>>>
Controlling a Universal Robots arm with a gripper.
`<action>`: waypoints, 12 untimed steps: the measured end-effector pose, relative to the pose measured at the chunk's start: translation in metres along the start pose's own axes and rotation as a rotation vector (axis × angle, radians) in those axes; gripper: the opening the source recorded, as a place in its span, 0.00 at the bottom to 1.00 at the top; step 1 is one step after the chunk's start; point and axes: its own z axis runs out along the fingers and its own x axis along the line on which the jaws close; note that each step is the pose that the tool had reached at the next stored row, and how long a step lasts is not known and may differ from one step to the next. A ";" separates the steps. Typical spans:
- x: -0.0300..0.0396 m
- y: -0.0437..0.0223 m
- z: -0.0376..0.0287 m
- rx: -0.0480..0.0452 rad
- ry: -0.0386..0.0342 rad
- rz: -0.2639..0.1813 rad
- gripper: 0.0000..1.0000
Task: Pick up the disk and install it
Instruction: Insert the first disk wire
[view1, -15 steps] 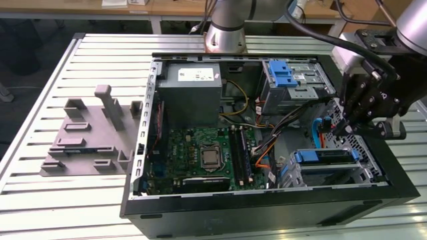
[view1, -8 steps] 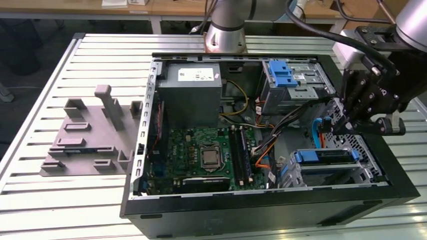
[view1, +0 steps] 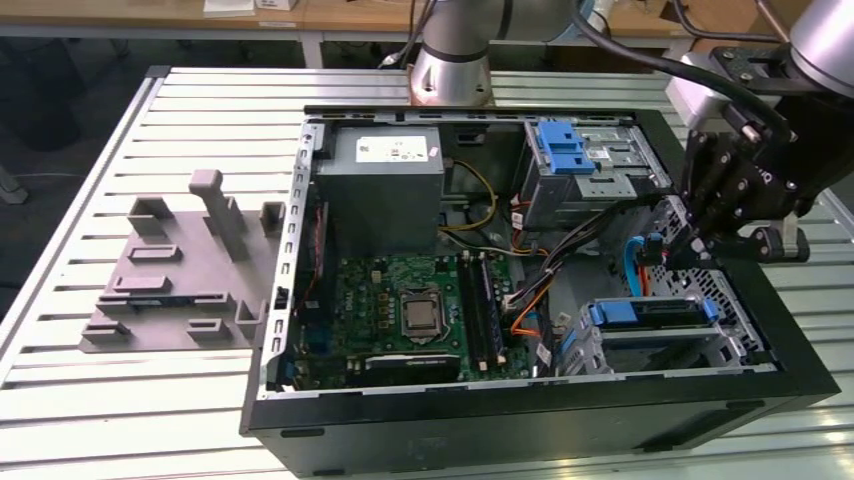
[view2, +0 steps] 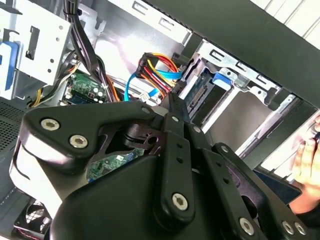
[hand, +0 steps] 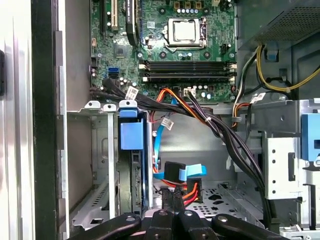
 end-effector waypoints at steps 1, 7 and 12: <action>-0.0003 -0.0001 0.0001 0.0000 0.0000 0.000 0.11; -0.0011 -0.0004 0.0009 0.0017 0.0002 0.000 0.11; -0.0011 -0.0004 0.0011 0.0021 0.0002 0.000 0.11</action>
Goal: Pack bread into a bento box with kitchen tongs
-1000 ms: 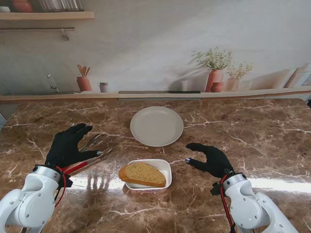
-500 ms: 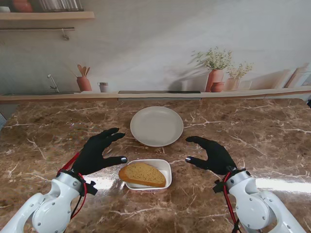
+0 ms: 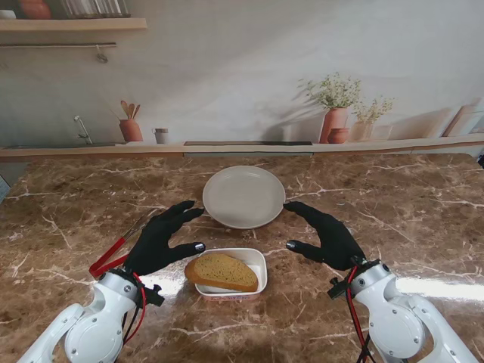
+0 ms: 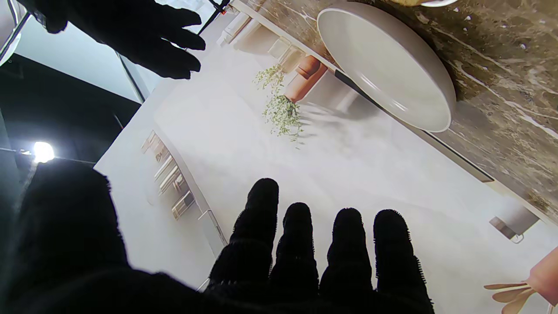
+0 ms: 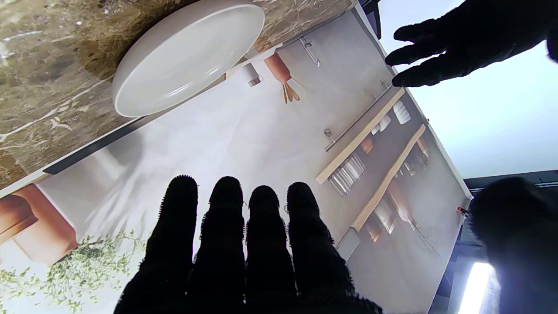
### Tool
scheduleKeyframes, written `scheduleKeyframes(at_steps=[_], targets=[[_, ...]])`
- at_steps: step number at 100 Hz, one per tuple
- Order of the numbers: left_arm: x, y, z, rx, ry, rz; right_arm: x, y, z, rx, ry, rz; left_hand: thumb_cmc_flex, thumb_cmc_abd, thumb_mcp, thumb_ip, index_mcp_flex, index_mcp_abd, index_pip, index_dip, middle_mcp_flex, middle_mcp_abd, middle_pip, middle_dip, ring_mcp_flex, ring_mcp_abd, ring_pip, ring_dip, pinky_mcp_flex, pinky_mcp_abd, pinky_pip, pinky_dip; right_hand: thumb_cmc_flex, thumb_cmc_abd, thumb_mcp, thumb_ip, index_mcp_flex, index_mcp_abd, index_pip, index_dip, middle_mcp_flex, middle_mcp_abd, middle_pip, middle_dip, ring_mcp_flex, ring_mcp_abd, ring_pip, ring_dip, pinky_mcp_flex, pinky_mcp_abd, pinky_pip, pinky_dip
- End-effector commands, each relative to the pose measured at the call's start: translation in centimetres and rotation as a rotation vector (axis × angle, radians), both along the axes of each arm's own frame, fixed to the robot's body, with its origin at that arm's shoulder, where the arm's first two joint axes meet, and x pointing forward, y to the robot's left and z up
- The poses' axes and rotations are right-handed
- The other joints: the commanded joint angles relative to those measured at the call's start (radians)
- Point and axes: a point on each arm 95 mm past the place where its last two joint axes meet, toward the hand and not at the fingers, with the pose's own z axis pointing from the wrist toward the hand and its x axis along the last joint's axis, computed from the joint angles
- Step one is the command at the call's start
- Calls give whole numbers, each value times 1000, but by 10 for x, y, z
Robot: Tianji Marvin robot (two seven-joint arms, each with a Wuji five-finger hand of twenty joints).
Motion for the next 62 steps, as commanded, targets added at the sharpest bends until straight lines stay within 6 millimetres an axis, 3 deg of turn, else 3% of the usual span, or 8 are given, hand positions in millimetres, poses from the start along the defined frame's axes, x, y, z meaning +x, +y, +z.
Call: scheduleKeyframes(at_steps=[1, 62], targets=[[-1, -2, -2, -7, 14, -2, -2, 3, -3, 3, 21, 12, -30, 41, -19, 40, -12, -29, -13, -3, 14, -43, -29, -17, 21, -46, -37, -9, -5, -31, 9, 2, -38, 17, -3, 47, -34, -1, -16, -10, -20, 1, -17, -21, -37, -6, -10, -26, -9, -37, -24, -23], [0, -3, -5, -24, 38, 1, 0, 7, 0, 11, 21, 6, -14, 43, -18, 40, -6, -23, -13, -4, 20, -38, -24, -15, 28, -47, -38, -5, -4, -24, 11, 2, -6, 10, -9, 49, -1, -26, 3, -2, 4, -5, 6, -15, -24, -4, -2, -25, 1, -29, -18, -18]])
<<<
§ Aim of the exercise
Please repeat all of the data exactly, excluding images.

§ Solution to this task
Controlling a Universal Robots arm with a gripper.
`<action>`: waypoints, 12 untimed steps: the measured end-effector pose, relative to the pose measured at the chunk's start: translation in metres along the start pose's own axes and rotation as a rotation vector (axis × angle, radians) in those axes; gripper: the opening the source recorded, as a place in its span, 0.00 at the bottom to 1.00 at the top; step 1 is one step after the chunk's start; point and axes: its own z axis runs out along the fingers and its own x axis along the line on which the jaws close; note that each step is the pose that the tool had reached at the next stored row, and how long a step lasts is not known and may differ from one step to the next. A ";" separates the steps. Typical spans:
- x: -0.0300..0.0396 m
- y: -0.0437..0.0223 m
- z: -0.0376..0.0287 m
- rx: -0.0480..0.0452 rad
- ry: -0.0386..0.0342 rad
- rz: -0.2639..0.1813 rad
- gripper: 0.0000..1.0000
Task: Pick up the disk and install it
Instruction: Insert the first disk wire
[view1, -15 steps] 
[view1, -8 steps] 
[view1, +0 steps] 
[view2, +0 steps] 
[hand, +0 steps] 
 end-effector waypoints at steps 1, 7 and 12: <action>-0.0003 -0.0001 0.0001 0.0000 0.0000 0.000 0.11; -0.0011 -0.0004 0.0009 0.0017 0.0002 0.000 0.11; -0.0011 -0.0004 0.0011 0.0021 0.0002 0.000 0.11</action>
Goal: Pack bread into a bento box with kitchen tongs
-1000 ms: 
-500 ms: 
+0 ms: 
+0 ms: 
+0 ms: 
### Tool
scheduleKeyframes, written `scheduleKeyframes(at_steps=[_], targets=[[_, ...]])`
- at_steps: step number at 100 Hz, one per tuple
- Order of the numbers: left_arm: x, y, z, rx, ry, rz; right_arm: x, y, z, rx, ry, rz; left_hand: thumb_cmc_flex, thumb_cmc_abd, thumb_mcp, thumb_ip, index_mcp_flex, index_mcp_abd, index_pip, index_dip, middle_mcp_flex, middle_mcp_abd, middle_pip, middle_dip, ring_mcp_flex, ring_mcp_abd, ring_pip, ring_dip, pinky_mcp_flex, pinky_mcp_abd, pinky_pip, pinky_dip; right_hand: thumb_cmc_flex, thumb_cmc_abd, thumb_mcp, thumb_ip, index_mcp_flex, index_mcp_abd, index_pip, index_dip, middle_mcp_flex, middle_mcp_abd, middle_pip, middle_dip, ring_mcp_flex, ring_mcp_abd, ring_pip, ring_dip, pinky_mcp_flex, pinky_mcp_abd, pinky_pip, pinky_dip
- End-effector commands, each relative to the pose measured at the call's start: translation in centimetres and rotation as a rotation vector (axis × angle, radians), both along the axes of each arm's own frame, fixed to the robot's body, with its origin at that arm's shoulder, where the arm's first two joint axes meet, and x pointing forward, y to the robot's left and z up
- The poses' axes and rotations are right-handed
- The other joints: the commanded joint angles relative to those measured at the call's start (radians)
- Point and axes: a point on each arm 95 mm past the place where its last two joint axes meet, toward the hand and not at the fingers, with the pose's own z axis pointing from the wrist toward the hand and its x axis along the last joint's axis, computed from the joint angles
- Step one is the command at the call's start
- Calls give whole numbers, each value times 1000, but by 10 for x, y, z
Robot: Tianji Marvin robot (two seven-joint arms, each with a Wuji five-finger hand of twenty joints).
Motion for the next 62 steps, as commanded, targets added at the sharpest bends until straight lines stay within 6 millimetres an axis, 3 deg of turn, else 3% of the usual span, or 8 are given, hand positions in millimetres, poses from the start along the defined frame's axes, x, y, z meaning +x, +y, +z.
Call: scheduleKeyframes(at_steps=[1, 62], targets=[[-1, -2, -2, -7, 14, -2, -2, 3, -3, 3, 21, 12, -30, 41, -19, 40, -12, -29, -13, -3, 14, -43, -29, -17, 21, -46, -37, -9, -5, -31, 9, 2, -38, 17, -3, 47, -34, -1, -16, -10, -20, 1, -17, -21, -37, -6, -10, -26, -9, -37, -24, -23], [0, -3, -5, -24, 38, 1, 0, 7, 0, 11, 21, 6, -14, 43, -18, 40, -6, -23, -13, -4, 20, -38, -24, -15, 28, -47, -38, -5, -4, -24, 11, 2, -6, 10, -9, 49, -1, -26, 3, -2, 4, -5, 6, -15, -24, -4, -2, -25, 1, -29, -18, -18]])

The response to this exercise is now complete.